[Collected material Boundary: Start]
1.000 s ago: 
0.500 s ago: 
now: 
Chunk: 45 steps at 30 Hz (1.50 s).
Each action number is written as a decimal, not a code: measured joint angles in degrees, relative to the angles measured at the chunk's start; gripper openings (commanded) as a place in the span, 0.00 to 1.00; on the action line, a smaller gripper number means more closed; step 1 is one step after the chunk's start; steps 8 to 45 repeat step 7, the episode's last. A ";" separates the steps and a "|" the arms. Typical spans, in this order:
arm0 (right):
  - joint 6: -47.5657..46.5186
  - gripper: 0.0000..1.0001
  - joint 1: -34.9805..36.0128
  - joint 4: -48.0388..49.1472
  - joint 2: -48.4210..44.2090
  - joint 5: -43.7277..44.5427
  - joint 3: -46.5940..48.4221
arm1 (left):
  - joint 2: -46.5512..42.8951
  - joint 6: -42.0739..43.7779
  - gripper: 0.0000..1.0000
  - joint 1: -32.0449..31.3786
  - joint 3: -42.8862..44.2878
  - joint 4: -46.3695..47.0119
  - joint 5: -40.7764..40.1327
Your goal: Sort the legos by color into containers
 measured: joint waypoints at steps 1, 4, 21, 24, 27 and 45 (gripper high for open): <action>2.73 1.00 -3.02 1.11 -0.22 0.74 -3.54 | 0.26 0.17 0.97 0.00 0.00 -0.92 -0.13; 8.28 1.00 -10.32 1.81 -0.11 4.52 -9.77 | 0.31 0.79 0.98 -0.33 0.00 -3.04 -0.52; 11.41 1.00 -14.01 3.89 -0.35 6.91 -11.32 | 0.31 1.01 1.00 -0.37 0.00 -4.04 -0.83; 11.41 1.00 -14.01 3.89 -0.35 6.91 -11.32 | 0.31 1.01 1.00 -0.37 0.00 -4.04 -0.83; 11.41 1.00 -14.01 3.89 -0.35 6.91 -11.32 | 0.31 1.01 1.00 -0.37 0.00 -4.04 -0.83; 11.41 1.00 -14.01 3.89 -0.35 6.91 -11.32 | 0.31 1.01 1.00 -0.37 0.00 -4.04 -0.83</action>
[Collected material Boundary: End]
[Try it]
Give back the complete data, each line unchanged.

[Answer area]
1.000 s ago: 
0.500 s ago: 
now: 
Chunk: 45 steps at 30 Hz (1.50 s).
Each action number is written as a decimal, not a code: measured joint angles in degrees, relative to the angles measured at the chunk's start; gripper openings (commanded) as a place in the span, 0.00 to 1.00; on the action line, a smaller gripper number means more closed; step 1 is one step after the chunk's start; steps 8 to 45 repeat step 7, the episode's last. A ";" separates the steps and a "|" the arms. Typical spans, in this order:
arm0 (right):
  - joint 6: -47.5657..46.5186
  - gripper: 0.0000..1.0001
  - joint 1: -34.9805..36.0128
  - joint 4: -48.0388..49.1472
  - joint 2: -48.4210..44.2090
  - joint 5: -43.7277..44.5427
  - joint 3: -46.5940..48.4221
arm1 (left):
  - joint 2: -46.5512..42.8951
  - joint 6: -42.0739..43.7779
  - gripper: 0.0000..1.0000
  - joint 1: -32.0449..31.3786
  - joint 3: -42.8862..44.2878
  - joint 4: -46.3695..47.0119
  - joint 5: -40.7764..40.1327
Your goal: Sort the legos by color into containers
 measured: joint waypoints at steps 1, 4, 21, 24, 27 and 45 (gripper high for open): <action>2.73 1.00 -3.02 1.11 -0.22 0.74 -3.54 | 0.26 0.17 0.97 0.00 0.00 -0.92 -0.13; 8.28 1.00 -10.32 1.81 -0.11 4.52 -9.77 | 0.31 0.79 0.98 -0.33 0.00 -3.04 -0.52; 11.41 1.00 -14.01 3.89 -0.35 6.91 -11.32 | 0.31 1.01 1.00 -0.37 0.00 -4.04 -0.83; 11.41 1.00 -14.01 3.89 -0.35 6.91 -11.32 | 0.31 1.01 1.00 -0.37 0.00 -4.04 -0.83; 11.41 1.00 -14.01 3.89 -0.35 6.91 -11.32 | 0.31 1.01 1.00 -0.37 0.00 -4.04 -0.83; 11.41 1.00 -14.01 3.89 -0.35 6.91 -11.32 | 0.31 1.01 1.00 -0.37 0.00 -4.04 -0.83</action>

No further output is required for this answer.